# Budgies Make Me Happy



## Goldenwing (Oct 4, 2017)

I have been quite busy lately with work and whatnot and have not been on here in several weeks. I popped in briefly tonight and found that even looking at just a few posts and pictures of budgies made me happier.  I love my little Lemon Drop (I will post about her latest adventures soon) but enjoy seeing pictures of other budgies. Anyone else feel this way?


----------



## Blingy (Feb 26, 2018)

I couldn't agree more. These little birds have so much personality and of course, are so adorable. It really does put a big smile on my face to browse the pictures threads and to read about our budgie friends' latest adventures.

I'm glad you checked in Goldenwing. I noticed your absence and hoped that everything was ok with yourself and the gorgeous Lemon Drop.

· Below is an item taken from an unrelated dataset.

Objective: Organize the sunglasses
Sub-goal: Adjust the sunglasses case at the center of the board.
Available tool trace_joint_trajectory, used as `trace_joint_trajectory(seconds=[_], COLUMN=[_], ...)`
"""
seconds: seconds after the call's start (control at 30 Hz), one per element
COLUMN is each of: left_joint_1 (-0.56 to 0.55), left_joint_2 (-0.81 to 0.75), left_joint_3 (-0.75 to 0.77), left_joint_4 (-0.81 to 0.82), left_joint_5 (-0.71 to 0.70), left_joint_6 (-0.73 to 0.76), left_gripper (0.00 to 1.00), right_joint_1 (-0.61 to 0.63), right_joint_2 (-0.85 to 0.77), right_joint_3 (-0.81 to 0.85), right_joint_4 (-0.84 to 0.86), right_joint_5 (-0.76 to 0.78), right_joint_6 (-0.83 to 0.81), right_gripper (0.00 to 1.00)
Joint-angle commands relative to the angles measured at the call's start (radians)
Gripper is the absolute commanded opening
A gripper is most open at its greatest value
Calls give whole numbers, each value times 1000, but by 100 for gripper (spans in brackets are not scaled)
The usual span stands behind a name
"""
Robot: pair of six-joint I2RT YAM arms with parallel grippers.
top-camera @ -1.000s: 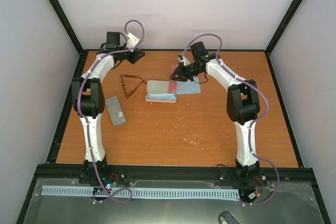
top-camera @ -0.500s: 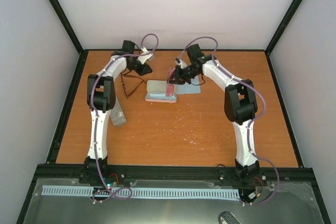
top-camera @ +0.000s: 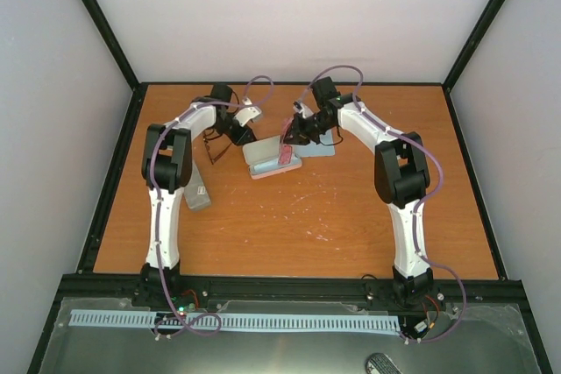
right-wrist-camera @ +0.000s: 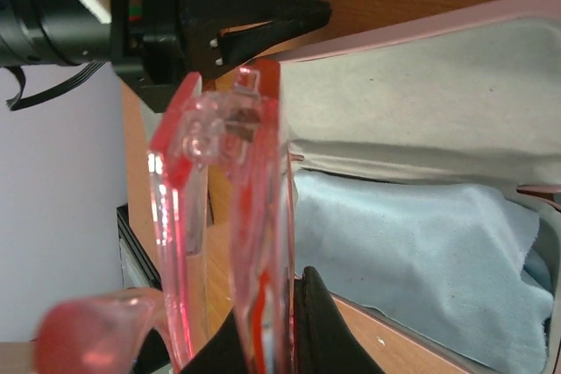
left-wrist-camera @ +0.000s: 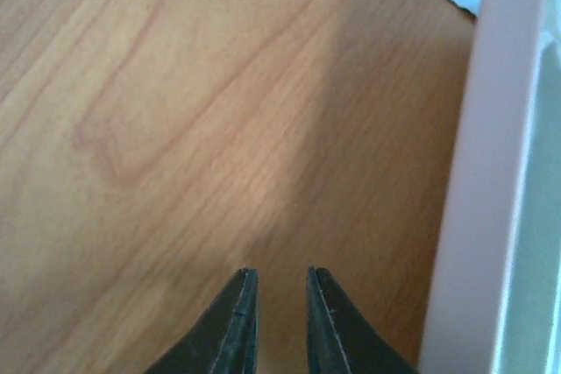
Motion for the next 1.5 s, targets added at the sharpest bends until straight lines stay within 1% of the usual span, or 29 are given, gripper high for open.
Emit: trace_joint_trajectory(seconds=[0.0,0.23,0.4,0.7,0.9,1.2,1.4,1.47], left_joint_1=[3,1,-12,-39,-43,-42,-43,-43], left_joint_2=[-85,-176,-206,-242,-261,-296,-307,-314], left_joint_3=[-44,-176,-236,-303,-331,-379,-412,-421], left_joint_4=[7,42,70,110,125,146,164,173], left_joint_5=[6,59,83,133,139,159,160,161], left_joint_6=[25,-36,-71,-133,-143,-164,-158,-158], left_gripper=[16,16,15,15,15,15,15,15], right_joint_1=[3,3,4,5,16,37,61,67], right_joint_2=[0,-3,-5,-1,34,52,47,42], right_joint_3=[-14,-60,-88,-121,-126,-209,-273,-305], right_joint_4=[-29,-37,-29,37,67,155,277,341], right_joint_5=[35,68,84,78,67,66,52,42], right_joint_6=[-8,36,56,104,121,225,320,370], right_gripper=[3,3,3,3,3,3,3,3])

Sent from my iPhone using Tapatalk


----------



## Jesska (Apr 24, 2018)

Agreed! I had a VERY rough day today, and when I finally got home the first thing that greeted me was a very happy budgie wanting nothing more than to be greet and cuddle and play. Kowhai is a healing balm in my life. <3

I can't wait to hear about Lemon Drops adventure!


----------



## StarlingWings (Mar 15, 2013)

I definitely agree. As soon as I see a budgie, my spirits immediately lift! :green pied: :violet: :grey: :rainbow:


----------



## Hunterkat (Mar 29, 2017)

I completely agree! I love seeing everyone's budgies, and I definitely love coming home to my two little goofs


----------



## sweettreat (Jan 3, 2014)

Yup, I totally agree. One can have a really dreadful day at work but one foot in the door to happy budgies makes the dreadful day go away.


----------



## HelloFenne (Sep 2, 2017)

I love browsing the budgie accounts on Instagram as well, so many funny photos and videos captured, usually so relatable yet so different from my birds. It always cheers me up, and I sometimes feel a little obsessed when I cover Jimmy and Kimmy for the night and go straight to watching more birds online, haha!


----------